My bad. It is obvious when justified like that.
>
>>
>> Would the the default implementation be to throw an
>> UnsupportedOperationException?
>
> Yes.
>>
>> I'm +0 on this.
>>
>> I'm not against it but do think the UniformRandomProvider interface
>> could become quite cluttered with these extra methods that would be in
>> the minority (jump, longJump, isJumpable, isLongJumpable are not
>> generally available). It would also allow methods/classes that currently
>> use simple methods from UniformRandomProvider to have access to call
>> jump on the generator and spawn lots of sub generators. I think this is
>> bad. These methods should be written to explicitly require a Jumpable
>> instance.
>
> From this POV, I certainly agree.
>
>> My approach would have been to leave RandomSource as is and then state
>> that the returned generator can be tested to see if it is Jumpable using
>> instanceof. Someone who is writing code to use a Jumpable RNG should be
>> fine with that since they would have to know a priory what RandomSource
>> to create to get a Jumpable.
>
> If it makes more sense, I'm fine letting the user write the "ugly" code. ;-)

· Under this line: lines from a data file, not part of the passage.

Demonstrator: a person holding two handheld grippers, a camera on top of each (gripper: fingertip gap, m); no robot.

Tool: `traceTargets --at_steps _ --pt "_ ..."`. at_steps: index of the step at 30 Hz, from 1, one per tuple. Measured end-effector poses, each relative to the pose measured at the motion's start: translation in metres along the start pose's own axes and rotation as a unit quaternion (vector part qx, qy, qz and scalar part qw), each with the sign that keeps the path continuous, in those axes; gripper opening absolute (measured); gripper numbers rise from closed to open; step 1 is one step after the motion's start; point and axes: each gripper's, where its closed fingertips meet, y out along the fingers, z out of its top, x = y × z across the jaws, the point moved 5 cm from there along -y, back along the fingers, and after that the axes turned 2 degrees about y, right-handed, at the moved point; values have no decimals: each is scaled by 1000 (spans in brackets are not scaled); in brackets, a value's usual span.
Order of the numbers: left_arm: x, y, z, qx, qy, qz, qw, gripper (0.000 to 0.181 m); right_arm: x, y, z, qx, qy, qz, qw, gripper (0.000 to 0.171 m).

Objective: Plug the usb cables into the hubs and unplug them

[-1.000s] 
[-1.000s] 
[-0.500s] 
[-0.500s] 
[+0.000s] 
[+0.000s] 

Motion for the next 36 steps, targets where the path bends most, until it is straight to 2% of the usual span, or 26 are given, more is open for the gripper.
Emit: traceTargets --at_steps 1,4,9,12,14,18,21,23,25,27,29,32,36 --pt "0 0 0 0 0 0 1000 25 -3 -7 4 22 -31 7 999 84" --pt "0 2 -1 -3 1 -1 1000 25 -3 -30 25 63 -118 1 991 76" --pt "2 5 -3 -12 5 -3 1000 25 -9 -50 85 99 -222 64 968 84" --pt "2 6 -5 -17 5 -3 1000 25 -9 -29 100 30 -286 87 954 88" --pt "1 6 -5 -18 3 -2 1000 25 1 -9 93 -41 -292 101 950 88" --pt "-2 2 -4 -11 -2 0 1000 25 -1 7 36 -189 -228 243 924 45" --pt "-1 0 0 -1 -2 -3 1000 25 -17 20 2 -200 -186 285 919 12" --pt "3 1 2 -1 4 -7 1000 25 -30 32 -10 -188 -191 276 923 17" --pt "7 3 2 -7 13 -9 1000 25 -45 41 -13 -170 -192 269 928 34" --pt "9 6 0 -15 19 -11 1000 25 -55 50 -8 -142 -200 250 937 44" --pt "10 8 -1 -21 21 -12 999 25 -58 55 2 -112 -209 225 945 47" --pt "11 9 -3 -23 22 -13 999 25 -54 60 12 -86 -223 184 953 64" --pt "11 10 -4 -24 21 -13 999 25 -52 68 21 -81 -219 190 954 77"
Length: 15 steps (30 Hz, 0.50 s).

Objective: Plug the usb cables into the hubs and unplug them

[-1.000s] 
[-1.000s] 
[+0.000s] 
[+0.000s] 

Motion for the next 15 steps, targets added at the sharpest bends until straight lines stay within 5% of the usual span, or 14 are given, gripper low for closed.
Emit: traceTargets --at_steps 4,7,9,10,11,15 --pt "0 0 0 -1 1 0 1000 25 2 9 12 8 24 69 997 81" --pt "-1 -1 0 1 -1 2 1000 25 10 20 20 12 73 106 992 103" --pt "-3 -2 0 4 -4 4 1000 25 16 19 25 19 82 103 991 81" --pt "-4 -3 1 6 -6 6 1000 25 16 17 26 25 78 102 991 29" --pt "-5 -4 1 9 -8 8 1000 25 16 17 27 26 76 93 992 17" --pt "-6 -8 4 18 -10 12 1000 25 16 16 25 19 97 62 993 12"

Not adding a dedicated method would mean everyone has to do this:
JumpableUniformRandomProvider rng = (JumpableUniformRandomProvider)
RandomSource.create(…)
But adding a mirror methods:
JumpableUniformRandomProvider RandomSource::createJumpable(…)
LongJumpableUniformRandomProvider RandomSource::createLongJumpable(…)
Does seem to add clutter to RandomSource. If we leave it out for now it can be
added in the future.
Is there scope for needing the Jumpable to be detected through the API? E.g.
add:
boolean RandomSource::isJumpable(RandomSource)
We would just need to maintain an EnumSet for Jumpable and likewise for
LongJumpable. Again more clutter to the RandomSource interface but perhaps less
so than a mirror create method that would throw IllegalArgumentException for
any RandomSource specified that is not Jumpable.
>
>> I would add a method to mimic RandomSource.unrestorable as
>> RandomSource.unjumpable. Or since they both would be doing the same
>> thing a new method RandomSource.restrict to 'restrict' functionality to
>> just the data generation methods in UniformRandomProvider. This restrict
>> method can be called by RandomSource.unrestorable and make that deprecated.
>
> Looks neat.
>
>>>
>>>> - Add interface 'LongJumpable... extends JumpableUniformRandomProvider'
>>> Same question...
>>>
>>>> - Test if a SplitMix variant with a self generated Weyl sequence can
>>>> pass tests of uniformity. This would just require a seed of long[2], one
>>>> for the state and one to use to derive the Weyl sequence increment.
>>> Is the new seed length a temporary workaround for the test,
>>> to be replaced with a new "SPLIT_MIX_64_K" provider, as
>>> mentioned in your previous message, if the test passes?
>>>
>>> Gilles
>>
>> I was hoping to avoid creating a duplicate class. But actually that
>> would be fine and easier for testing. The implementation is trivial anyway.
>
> Why duplicate?
> IIUC, shouldn't the existing "core" class define an additional constructor
> that accepts the "K" argument. Then the current "SPLIT_MIX_64"
> would use the default increment.
> [Same as with "TWO_CMRES" and "TWO_CMRES_SELECT", no?.]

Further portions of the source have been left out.